Since forming in the mid-Seventies, Talking Heads had gone from CBGB New Wavers to one of the biggest bands in America. For the tour to support 1983's Speaking in Tongues, their most popular album to date, they reinvented themselves, growing from a quartet to a nine-piece funk mob that included P-Funk keyboardist Bernie Worrell, Brothers Johnson guitarist Alex Weir and vocalist Lynn Mabry. Byrne also took cues from the experimental visual-art world, projecting abstract slides onto a spare backdrop, creating a stark aesthetic to match the band's driving, uncluttered funk. The suit was inspired in part by Japanese Noh theater.

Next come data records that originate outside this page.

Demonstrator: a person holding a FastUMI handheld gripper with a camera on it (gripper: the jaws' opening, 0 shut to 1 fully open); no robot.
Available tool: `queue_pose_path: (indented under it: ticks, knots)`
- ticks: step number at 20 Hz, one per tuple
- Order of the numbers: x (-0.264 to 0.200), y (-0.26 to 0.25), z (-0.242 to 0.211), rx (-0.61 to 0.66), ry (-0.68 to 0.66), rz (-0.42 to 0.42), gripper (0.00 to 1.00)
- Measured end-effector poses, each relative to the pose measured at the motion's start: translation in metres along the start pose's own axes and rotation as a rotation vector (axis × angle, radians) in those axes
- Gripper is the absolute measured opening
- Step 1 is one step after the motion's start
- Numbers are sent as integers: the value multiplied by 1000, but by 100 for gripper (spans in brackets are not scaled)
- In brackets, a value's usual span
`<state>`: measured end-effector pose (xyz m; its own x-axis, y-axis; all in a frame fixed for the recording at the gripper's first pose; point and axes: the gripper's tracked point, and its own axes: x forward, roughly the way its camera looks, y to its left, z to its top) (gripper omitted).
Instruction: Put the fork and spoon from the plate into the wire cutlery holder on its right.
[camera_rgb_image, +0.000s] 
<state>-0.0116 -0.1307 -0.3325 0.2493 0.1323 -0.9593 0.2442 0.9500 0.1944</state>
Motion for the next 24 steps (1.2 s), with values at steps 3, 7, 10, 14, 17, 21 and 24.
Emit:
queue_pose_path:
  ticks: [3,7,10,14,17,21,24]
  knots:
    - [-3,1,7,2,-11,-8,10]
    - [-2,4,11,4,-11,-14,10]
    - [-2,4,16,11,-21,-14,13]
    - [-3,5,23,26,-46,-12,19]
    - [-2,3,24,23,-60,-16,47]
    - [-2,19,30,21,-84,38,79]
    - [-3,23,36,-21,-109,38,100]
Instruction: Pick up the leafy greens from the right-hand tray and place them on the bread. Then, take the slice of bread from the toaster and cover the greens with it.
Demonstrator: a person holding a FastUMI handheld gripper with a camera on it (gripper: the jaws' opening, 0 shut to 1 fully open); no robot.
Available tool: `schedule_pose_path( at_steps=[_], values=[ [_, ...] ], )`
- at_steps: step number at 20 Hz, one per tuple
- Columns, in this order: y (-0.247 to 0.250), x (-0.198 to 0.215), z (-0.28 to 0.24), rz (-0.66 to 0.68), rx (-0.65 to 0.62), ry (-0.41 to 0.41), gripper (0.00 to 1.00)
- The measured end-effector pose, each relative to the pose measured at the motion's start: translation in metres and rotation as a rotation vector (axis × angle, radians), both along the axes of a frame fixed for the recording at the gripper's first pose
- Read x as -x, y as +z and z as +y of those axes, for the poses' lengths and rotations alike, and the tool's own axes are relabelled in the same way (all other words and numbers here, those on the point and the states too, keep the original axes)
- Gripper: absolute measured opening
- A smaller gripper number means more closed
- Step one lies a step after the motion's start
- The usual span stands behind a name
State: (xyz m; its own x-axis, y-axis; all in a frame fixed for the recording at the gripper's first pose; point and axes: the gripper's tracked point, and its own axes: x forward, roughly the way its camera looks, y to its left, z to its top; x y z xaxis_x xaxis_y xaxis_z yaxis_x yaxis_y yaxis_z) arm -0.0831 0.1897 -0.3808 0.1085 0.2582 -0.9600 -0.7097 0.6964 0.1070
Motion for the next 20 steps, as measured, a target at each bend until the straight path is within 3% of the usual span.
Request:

What emerged was arty dance-party transcendence. Byrne and drummer Chris Frantz recall the two-night run at New York's Forest Hills Tennis Stadium in August as a highlight. "Madonna had just released her first record; she was walking around barefoot," Frantz says. "I saw Mick Jagger and Jerry Hall off to the side of the stage – she was dancing, Mick wasn't." The Greek Theater in Berkeley the following month was a similar bacchanal. "We'd begun to get the Deadhead crowd," Frantz says, laughing.

In late 1983, the band decided to document the tour with a concert film, and teamed up with director Jonathan Demme (who would later win an Oscar for The Silence of the Lambs). "We didn't want any of the bullshit," says Frantz of the band's initial idea for Stop Making Sense. "We didn't want the clichés. We didn't want close-ups of people's fingers while they're doing a guitar solo. We wanted the camera to linger, so you could get to know the musicians a little bit."

Shot over three nights at the Pantages Theater in Los Angeles, Stop Making Sense may be the greatest concert movie. It begins with Byrne walking onto a deserted stage with a boombox, setting it down, pressing "play," then reimagining "Psycho Killer" for acoustic guitar and 808 drum-machine beats. His bandmates and backing musicians join him incrementally, song by song. "It's cut down," Byrne notes, comparing the film to the two-hour shows, "but there were no other substantial changes."

The effect was so real, people actually got up and danced in movie theaters. "I'd never seen that before," Frantz says. "Or since." W.H.